■ **Items from a dataset**:
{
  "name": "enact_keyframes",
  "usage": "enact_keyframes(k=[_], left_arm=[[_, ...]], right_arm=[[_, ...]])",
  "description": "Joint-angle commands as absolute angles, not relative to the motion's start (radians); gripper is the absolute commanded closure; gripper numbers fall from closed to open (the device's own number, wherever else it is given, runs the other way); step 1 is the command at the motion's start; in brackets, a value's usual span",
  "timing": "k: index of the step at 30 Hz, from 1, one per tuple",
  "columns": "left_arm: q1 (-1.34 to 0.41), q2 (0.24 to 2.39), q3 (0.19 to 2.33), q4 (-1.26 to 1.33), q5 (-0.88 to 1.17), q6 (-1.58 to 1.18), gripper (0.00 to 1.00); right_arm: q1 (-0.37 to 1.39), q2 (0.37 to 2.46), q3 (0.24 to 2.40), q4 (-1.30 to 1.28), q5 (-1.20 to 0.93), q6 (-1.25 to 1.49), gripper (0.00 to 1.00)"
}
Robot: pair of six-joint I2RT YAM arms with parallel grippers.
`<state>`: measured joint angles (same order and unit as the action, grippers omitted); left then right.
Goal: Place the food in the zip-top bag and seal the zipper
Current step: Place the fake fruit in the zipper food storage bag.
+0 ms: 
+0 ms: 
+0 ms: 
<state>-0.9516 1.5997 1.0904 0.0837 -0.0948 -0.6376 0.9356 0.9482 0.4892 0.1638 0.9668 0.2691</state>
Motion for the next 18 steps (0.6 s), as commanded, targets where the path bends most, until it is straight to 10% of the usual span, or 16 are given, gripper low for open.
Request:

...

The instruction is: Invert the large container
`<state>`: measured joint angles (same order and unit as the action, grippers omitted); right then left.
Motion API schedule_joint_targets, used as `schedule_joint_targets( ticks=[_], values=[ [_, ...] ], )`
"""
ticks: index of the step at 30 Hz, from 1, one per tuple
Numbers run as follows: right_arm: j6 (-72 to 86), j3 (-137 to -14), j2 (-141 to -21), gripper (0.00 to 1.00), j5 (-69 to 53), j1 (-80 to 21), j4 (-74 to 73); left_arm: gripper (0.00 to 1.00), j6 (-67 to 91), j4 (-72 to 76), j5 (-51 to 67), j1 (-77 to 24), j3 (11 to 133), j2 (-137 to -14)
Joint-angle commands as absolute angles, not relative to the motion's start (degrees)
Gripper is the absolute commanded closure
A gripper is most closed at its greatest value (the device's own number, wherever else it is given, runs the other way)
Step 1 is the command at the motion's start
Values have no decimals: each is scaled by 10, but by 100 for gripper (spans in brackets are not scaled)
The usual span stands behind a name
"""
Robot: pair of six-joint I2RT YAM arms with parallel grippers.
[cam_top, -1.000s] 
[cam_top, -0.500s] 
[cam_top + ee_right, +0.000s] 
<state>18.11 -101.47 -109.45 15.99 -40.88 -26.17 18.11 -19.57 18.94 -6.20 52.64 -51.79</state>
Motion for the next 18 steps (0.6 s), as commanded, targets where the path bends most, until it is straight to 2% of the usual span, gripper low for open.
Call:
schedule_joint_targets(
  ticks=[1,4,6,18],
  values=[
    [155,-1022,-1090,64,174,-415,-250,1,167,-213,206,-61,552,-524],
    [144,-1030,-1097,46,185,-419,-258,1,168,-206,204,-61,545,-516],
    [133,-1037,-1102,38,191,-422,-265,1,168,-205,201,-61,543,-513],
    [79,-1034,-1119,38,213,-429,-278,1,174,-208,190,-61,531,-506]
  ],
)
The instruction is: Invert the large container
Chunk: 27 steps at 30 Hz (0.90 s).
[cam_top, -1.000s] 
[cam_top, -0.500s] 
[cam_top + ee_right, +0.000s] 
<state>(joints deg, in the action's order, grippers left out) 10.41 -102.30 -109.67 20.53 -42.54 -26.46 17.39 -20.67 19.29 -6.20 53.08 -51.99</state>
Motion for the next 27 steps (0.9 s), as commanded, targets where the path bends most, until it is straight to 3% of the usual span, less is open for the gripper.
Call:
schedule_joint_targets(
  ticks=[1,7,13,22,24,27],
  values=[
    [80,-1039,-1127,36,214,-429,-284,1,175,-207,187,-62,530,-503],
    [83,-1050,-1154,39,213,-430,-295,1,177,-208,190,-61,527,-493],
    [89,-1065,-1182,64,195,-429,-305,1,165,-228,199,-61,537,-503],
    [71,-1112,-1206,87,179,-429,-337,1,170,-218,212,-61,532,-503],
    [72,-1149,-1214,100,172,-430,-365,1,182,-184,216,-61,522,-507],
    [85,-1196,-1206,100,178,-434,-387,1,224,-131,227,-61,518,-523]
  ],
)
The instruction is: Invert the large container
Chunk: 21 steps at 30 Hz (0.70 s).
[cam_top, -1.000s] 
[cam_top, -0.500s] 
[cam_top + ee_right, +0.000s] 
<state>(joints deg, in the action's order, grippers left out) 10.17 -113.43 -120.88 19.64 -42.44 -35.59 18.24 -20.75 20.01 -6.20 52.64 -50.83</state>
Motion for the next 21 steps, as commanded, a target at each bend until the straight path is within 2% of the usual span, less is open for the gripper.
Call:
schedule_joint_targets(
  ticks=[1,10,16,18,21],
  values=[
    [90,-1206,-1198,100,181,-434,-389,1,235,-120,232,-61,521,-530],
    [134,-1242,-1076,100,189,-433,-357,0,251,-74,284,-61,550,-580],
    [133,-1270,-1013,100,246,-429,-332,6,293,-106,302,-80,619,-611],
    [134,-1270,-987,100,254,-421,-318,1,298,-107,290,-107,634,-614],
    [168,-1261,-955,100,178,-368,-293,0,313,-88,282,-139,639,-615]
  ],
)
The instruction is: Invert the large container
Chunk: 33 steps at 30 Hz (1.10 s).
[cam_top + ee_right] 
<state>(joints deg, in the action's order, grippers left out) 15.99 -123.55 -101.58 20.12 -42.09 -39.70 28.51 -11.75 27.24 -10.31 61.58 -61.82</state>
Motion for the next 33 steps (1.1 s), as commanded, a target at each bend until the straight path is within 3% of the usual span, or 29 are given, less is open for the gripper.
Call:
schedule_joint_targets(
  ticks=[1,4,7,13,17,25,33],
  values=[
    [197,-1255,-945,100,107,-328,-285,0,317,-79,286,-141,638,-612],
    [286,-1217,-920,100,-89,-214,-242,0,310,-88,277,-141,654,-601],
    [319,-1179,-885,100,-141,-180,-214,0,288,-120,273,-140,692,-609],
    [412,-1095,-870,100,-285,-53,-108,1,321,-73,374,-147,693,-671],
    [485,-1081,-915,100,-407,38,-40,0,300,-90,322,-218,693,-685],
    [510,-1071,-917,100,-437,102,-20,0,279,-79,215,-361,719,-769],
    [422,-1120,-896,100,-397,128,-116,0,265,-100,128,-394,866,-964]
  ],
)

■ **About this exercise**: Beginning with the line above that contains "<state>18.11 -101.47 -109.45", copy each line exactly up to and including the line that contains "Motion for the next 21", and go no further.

■ **Written response**:
<state>18.11 -101.47 -109.45 15.99 -40.88 -26.17 18.11 -19.57 18.94 -6.20 52.64 -51.79</state>
Motion for the next 18 steps (0.6 s), as commanded, targets where the path bends most, until it is straight to 2% of the usual span, gripper low for open.
Call:
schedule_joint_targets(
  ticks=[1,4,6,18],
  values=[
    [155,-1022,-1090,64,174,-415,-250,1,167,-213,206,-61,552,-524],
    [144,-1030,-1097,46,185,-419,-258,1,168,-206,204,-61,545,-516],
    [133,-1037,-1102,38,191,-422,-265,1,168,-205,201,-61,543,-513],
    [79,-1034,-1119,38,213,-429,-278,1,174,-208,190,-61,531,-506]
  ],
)
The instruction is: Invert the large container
Chunk: 27 steps at 30 Hz (0.90 s).
[cam_top, -1.000s] 
[cam_top, -0.500s] 
[cam_top + ee_right, +0.000s] 
<state>(joints deg, in the action's order, grippers left out) 10.41 -102.30 -109.67 20.53 -42.54 -26.46 17.39 -20.67 19.29 -6.20 53.08 -51.99</state>
Motion for the next 27 steps (0.9 s), as commanded, targets where the path bends most, until it is straight to 3% of the usual span, less is open for the gripper.
Call:
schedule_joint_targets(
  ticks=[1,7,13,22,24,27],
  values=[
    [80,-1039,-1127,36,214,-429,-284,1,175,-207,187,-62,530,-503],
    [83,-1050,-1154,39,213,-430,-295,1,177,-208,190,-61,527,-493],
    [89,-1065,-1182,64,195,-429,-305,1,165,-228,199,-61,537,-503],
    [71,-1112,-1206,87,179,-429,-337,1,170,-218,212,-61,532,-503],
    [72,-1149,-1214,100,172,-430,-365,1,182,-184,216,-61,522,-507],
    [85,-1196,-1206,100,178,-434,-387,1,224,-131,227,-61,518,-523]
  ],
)
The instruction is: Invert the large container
Chunk: 21 steps at 30 Hz (0.70 s).
[cam_top, -1.000s] 
[cam_top, -0.500s] 
[cam_top + ee_right, +0.000s] 
<state>(joints deg, in the action's order, grippers left out) 10.17 -113.43 -120.88 19.64 -42.44 -35.59 18.24 -20.75 20.01 -6.20 52.64 -50.83</state>
Motion for the next 21 steps, as commanded, a target at each bend until the straight path is within 2% of the usual span, less is open for the gripper.

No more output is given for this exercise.